A look at stories across HousingWire’s weekend desk, with more coverage to come on bigger issues:

The Treasury Department will sell $18 billion in American International Group (AIG) stock still owned as part of the bailout four years ago.

The multinational insurance corporation will buy $5 billion of the stock offered. The Treasury will offer another $2.7 billion to underwriters to cover any over-allotments.

AIG still had roughly $30.4 billion in stock outstanding as of June 30, according to the Special Inspector General of the Troubled Asset Relief Program.

In August, the Federal Reserve sold its remaining mortgage bonds bought from AIG as part of its commitment to bail out the firm. Those sales and the TARP unwinding by Treasury are expected to generate a return for the original $161 billion in taxpayer money originally committed to bail out AIG, according to SIGTARP.

Citigroup (C), Deutsche Bank (DB) Goldman Sachs (GS) and JPMorgan Chase (JPM) will be joint global underwriters for the AIG offering.

The Senate is scheduled to vote Monday on the approval of Carol Galante as commissioner of the Federal Housing Administration.

Galante was moved to acting commissioner in July 2011 and was scheduled for a Senate vote at the end of last year. The approval was delayed to September. Under Galante, the FHA raised insurance premiums in April and returned the emergency insurance fund from the brink of an unprecedented bailout thanks to a settlement with Bank of America (BAC).

FHA remains one the largest avenues of mortgage availability since the housing collapse in 2007. The agency endorsed more than 1 million home loans so far in fiscal 2012 and is expected to pass the previous year’s total of 1.2 million, according to its latest monthly report.

San Bernardino County should finalize by Oct. 25 a formal request for proposals to solve its negative equity problem, according to a source familiar with the plan.

The county is considering a plan to seize underwater mortgages through eminent domain. It would then have private investors reduce the principal on the mortgages and refinance them into new FHA-backed loans.

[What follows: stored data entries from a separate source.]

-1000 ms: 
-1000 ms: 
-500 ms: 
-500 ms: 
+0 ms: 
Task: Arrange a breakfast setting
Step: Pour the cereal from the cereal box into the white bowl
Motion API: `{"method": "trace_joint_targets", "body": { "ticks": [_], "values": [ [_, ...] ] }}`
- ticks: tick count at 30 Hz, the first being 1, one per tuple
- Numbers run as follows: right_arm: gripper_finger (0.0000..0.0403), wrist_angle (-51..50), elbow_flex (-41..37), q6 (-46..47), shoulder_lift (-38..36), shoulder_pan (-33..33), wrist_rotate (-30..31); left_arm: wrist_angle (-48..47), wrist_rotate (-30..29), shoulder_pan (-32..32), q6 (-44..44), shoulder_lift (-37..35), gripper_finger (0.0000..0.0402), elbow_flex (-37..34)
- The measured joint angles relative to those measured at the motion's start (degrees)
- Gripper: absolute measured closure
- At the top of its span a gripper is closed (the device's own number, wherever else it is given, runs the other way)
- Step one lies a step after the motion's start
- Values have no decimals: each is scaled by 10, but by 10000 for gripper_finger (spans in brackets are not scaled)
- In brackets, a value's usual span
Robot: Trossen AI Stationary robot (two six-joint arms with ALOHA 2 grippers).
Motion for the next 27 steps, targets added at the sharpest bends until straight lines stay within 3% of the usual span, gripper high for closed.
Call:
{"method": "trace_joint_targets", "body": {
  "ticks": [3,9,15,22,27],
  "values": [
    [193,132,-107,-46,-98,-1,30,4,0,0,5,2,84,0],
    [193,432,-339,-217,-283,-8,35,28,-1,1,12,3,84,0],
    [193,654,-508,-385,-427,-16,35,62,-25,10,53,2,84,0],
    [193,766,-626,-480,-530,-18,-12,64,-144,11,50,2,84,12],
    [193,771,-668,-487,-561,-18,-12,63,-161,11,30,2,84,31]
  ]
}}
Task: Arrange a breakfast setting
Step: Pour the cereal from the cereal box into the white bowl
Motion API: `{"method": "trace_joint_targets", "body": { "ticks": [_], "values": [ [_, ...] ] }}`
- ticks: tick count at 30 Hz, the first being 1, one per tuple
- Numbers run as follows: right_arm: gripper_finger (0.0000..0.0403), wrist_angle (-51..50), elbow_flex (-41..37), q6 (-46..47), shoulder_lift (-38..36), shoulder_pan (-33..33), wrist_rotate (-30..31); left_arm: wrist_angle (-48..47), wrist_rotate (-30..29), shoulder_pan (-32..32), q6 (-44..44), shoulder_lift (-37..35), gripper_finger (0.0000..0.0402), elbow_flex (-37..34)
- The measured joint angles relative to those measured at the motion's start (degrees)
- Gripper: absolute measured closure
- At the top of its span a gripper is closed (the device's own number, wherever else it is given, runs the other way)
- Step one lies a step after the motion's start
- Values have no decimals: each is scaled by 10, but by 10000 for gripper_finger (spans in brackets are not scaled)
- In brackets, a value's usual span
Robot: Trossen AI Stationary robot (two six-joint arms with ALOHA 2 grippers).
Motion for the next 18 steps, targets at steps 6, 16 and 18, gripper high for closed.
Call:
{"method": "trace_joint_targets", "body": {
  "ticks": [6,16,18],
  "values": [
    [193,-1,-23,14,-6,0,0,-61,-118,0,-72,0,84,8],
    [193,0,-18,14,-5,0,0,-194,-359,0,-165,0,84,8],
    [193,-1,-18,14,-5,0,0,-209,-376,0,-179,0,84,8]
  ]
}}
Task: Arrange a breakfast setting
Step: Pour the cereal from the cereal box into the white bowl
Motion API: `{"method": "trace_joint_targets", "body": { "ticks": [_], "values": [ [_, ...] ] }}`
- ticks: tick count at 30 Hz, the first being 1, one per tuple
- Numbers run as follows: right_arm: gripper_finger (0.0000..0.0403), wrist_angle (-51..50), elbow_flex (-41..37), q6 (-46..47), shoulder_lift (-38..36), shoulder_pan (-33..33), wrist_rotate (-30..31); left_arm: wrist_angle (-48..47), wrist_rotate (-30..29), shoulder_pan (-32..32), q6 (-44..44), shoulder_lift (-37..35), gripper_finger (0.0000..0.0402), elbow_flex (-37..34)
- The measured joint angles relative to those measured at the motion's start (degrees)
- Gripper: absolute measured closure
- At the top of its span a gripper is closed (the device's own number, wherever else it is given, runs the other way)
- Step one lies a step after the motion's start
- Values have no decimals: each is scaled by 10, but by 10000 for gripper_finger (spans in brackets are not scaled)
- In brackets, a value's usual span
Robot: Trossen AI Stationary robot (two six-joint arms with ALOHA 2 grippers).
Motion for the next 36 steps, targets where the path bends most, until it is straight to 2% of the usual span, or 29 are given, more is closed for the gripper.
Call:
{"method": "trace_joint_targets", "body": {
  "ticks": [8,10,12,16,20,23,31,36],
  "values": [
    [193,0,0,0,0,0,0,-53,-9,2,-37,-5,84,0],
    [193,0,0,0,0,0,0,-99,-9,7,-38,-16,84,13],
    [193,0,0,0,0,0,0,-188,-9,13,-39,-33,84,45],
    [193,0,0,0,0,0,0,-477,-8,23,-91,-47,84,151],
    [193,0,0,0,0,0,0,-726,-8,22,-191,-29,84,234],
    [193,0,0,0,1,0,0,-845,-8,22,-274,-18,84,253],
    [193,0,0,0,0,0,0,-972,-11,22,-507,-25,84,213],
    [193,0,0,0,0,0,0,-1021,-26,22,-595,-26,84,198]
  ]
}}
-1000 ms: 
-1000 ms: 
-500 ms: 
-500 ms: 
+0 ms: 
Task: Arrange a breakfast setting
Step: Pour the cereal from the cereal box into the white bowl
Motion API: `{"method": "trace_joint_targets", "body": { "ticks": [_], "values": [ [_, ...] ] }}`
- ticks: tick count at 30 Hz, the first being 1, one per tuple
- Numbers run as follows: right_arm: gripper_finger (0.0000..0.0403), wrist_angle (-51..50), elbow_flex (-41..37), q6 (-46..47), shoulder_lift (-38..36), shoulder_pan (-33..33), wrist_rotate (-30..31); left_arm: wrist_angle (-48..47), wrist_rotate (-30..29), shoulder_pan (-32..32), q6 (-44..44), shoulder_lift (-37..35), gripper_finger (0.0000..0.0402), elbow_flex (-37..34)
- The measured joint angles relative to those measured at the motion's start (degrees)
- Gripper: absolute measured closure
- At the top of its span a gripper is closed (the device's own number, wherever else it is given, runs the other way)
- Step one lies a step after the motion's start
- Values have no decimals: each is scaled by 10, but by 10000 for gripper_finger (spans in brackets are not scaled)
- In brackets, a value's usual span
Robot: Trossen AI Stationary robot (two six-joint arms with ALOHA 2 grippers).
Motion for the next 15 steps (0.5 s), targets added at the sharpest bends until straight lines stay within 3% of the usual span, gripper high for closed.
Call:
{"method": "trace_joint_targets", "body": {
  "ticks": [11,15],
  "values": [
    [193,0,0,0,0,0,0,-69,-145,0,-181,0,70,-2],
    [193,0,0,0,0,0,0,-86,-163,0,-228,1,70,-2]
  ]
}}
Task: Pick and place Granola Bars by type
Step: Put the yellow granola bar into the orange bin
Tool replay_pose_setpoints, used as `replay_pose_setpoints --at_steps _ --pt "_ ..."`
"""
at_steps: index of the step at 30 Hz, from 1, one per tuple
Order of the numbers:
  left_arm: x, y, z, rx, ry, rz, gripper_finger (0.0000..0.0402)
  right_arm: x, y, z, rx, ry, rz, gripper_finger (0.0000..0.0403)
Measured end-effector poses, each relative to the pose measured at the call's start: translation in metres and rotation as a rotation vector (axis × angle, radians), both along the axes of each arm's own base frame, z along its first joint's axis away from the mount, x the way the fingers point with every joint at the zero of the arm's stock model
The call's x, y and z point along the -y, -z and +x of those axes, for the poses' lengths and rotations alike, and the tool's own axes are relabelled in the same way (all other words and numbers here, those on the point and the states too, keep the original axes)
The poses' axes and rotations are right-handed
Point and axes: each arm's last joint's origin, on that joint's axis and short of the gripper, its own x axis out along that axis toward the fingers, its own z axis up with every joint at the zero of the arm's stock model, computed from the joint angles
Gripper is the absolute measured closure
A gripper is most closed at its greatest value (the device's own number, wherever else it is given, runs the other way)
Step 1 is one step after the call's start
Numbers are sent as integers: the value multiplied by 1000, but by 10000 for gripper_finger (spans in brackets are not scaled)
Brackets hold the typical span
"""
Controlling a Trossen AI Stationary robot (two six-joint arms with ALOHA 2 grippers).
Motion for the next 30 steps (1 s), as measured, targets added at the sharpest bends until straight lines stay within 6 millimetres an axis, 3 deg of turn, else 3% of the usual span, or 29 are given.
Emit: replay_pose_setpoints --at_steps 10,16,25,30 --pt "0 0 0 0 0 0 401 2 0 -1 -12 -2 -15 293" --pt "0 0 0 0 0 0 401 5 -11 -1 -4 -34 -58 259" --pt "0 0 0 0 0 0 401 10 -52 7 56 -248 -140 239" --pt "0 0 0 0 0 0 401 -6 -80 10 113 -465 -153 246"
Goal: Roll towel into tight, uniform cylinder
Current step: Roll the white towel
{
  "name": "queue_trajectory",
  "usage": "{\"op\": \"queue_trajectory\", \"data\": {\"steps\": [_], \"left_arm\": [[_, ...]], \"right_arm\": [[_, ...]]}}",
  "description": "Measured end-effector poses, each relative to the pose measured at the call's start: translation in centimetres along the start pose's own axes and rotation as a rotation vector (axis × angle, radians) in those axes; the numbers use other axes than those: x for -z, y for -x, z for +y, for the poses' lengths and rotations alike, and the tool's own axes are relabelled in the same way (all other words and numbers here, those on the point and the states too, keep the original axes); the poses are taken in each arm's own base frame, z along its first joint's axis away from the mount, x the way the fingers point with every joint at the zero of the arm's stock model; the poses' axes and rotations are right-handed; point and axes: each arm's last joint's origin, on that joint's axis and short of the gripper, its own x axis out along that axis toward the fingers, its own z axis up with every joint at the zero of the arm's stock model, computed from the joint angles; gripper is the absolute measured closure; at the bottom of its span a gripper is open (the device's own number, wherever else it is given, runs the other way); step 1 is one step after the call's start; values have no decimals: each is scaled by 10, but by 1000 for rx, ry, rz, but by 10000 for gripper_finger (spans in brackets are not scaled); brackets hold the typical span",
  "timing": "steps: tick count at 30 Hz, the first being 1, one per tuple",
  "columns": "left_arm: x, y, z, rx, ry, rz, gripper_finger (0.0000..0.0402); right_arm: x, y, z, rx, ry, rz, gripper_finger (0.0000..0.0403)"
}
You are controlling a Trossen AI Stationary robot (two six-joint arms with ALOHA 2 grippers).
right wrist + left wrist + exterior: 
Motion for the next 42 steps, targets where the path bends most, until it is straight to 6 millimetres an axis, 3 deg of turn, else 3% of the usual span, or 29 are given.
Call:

A special county joint powers authority voted to formally draft an RFP, which should be released at its scheduled meeting at the end of October. The lead investment firm Mortgage Resolution Partners recently expanded the proposed program to include underwater loans already delinquent or in default. Local residents and a group of industry trade groups pushed back against the plan, and MRP said as many as 42,000 San Bernardino County residents may be able to take advantage of it.

Roughly 86% of investors polled by JPMorgan Chase believe the Home Affordable Refinance Program peaked.

The Federal Housing Finance Agency numbers showed a spike in June, followed by a 23% decline in July, but Chase analysts warn this might be because government-sponsored enterprise mortgages with loan-to-value ratios above 125% likely closed in July because of technical pricing issues.

Two-thirds of the investors polled still expect refis to remain elevated “for some time.”

The Minnesota Department of Commerce closed the only branch of First Commercial Bank in Bloomington, Minn., Friday. It’s the first bank closing since Aug. 3.

Republic Bank & Trust in Kentucky agreed to assume all $206.8 million in deposits and purchase essentially all $215.9 million in assets.

The Federal Deposit Insurance Corp. estimates the closing will cost the insurance fund $63.9 million.

A total of 40 banks closed so far in 2012, down from 70 at the same time last year.